I remember my first date with my husband. It wasn’t insta-love. I thought to myself this guy is sharp looking. He showed up in a Lincoln LS, dressed in boots, jeans, and a nice ironed shirt. He had no facial hair and the longest military cut he could get away with. I would later learn that he actually bought the car an hour earlier to impress me, and I accidently peeled off a little tint (I’d mistaken it for scotch tape), oops. For our first date, he took me to Barnes and Nobles and to a local spot that made great messy nachos (He knew they were a favorite). What more could a girl want? To top it off when we were dating the NY Giants won every playoff game and the Super Bowl. It was apparent I needed to marry this guy. Or at least that’s the story I tell. But honestly, it’s because we grew as people and continue to grow as people. It’s been messy at times and he challenges me to be my best. I love that I am here to help him build his dreams and he is here for mine. I move from state to state for him and he reads all my crappy rough drafts. Together we grow.

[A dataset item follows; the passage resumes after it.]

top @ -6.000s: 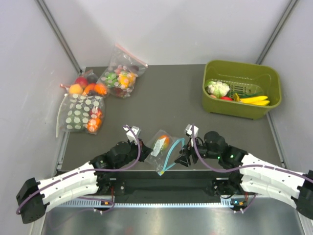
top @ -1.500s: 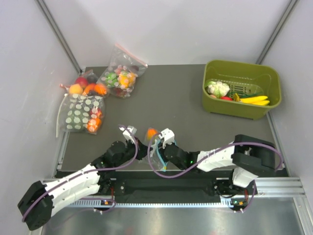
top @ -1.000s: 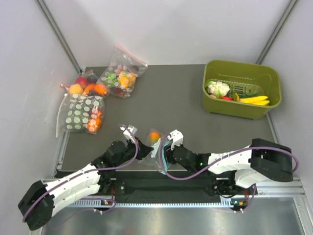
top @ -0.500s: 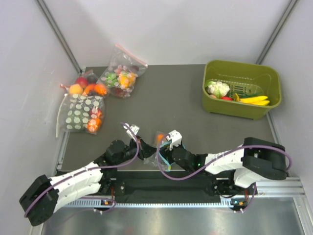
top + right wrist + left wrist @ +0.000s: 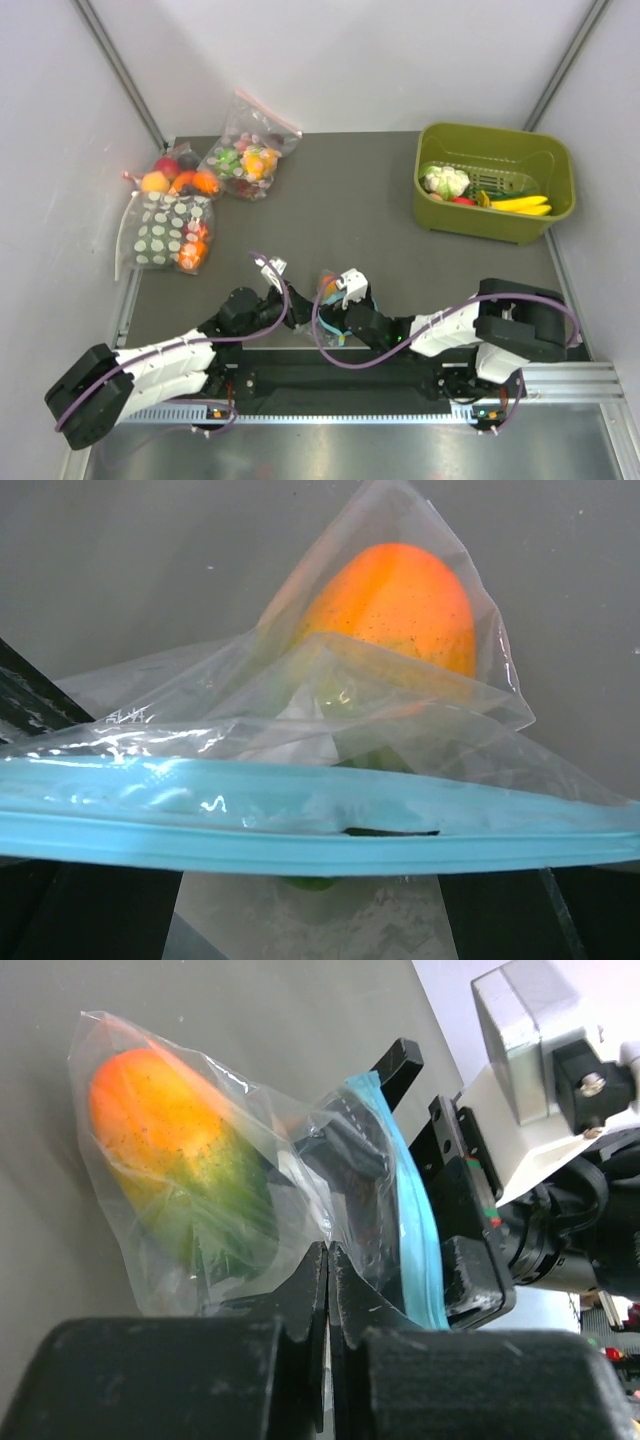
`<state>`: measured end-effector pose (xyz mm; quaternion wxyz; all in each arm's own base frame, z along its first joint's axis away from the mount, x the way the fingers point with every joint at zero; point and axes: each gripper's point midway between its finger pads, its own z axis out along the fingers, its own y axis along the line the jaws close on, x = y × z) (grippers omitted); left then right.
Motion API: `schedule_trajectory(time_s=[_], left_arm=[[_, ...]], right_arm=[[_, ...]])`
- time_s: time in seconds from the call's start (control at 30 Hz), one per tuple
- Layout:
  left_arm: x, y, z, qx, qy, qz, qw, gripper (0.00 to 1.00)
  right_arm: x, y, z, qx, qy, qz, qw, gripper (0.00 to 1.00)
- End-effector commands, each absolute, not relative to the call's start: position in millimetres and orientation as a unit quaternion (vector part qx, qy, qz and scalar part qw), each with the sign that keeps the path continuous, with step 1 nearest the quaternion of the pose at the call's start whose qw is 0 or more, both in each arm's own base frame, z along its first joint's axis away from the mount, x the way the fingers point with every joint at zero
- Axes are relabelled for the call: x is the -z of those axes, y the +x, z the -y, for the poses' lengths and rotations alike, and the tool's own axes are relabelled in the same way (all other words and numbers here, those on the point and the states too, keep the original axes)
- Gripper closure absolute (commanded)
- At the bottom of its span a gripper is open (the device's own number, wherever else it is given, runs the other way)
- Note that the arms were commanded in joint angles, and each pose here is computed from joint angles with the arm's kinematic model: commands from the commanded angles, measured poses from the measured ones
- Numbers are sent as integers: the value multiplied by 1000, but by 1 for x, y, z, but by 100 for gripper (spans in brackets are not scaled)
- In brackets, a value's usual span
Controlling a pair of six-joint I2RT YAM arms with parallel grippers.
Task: Open the zip-top bag and remove the fake food
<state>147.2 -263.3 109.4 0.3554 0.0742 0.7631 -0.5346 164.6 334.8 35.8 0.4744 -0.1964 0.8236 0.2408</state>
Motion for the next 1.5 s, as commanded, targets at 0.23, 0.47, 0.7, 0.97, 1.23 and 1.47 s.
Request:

Characters in general need to grow. Characters in romantic relationships need difficulties, growth, and change because that’s what makes them real. Quality book relationships are sloppy like my nachos and as readers we can’t help but devour them. I’ve found real romance in both John Greene’s An Abundance of Katherines and Rainbow Rowell’s Eleanor and Park.

“Spoiler Alert” In An Abundance of Katherines, the main character, Colin is a child prodigy who recently went through a break up with Katherine, the 19th Katherine to break up with him. His best friend Hassan convinces him to go on a road trip to get his mind off of her. Colin meets Lindsey in a town called Gunshot where her Mom gives him a job. She has a boyfriend and Colin is still obsessed with Katherine the 19th, yet these two are forced to work together. Colin realizes Lindsey is putting on a show for everyone else and he gets her to open up about her private self. Lindsey teaches Colin, a child prodigy lacking social skills, to tell stories properly. There you have it, together they grow and change.

“Spoiler Alert” In Eleanor and Park it is definitely not insta-love. Park considers himself an outsider, a half Korean in a very, 1980s, Omaha, Nebraska. Even in his family all the men are tall, but he takes after his mother. Then Eleanor gets on the bus and she’s an even bigger outsider — chubby with bright, crazy red hair, and she dresses in men’s clothing. She’ll be bullied and Park wants nothing to do with her to save his own face. Together they are forced to share a bus seat. He realizes she is reading his comics over his shoulder and he starts to let her borrow them. They talk comics and he makes her mixed tapes. He learns that she’s poor and afraid of her step dad. Park invites her over, away from her pain and she enjoys normal family dinners. Eleanor inspires him to be different, to be himself. Park loves her, he’s told her so. But would park protect her even if it means losing her? You should go read the book, seriously, it’s beautiful.

Both these stories had me laugh out loud and cry. These authors nailed real romance, do you know of any others?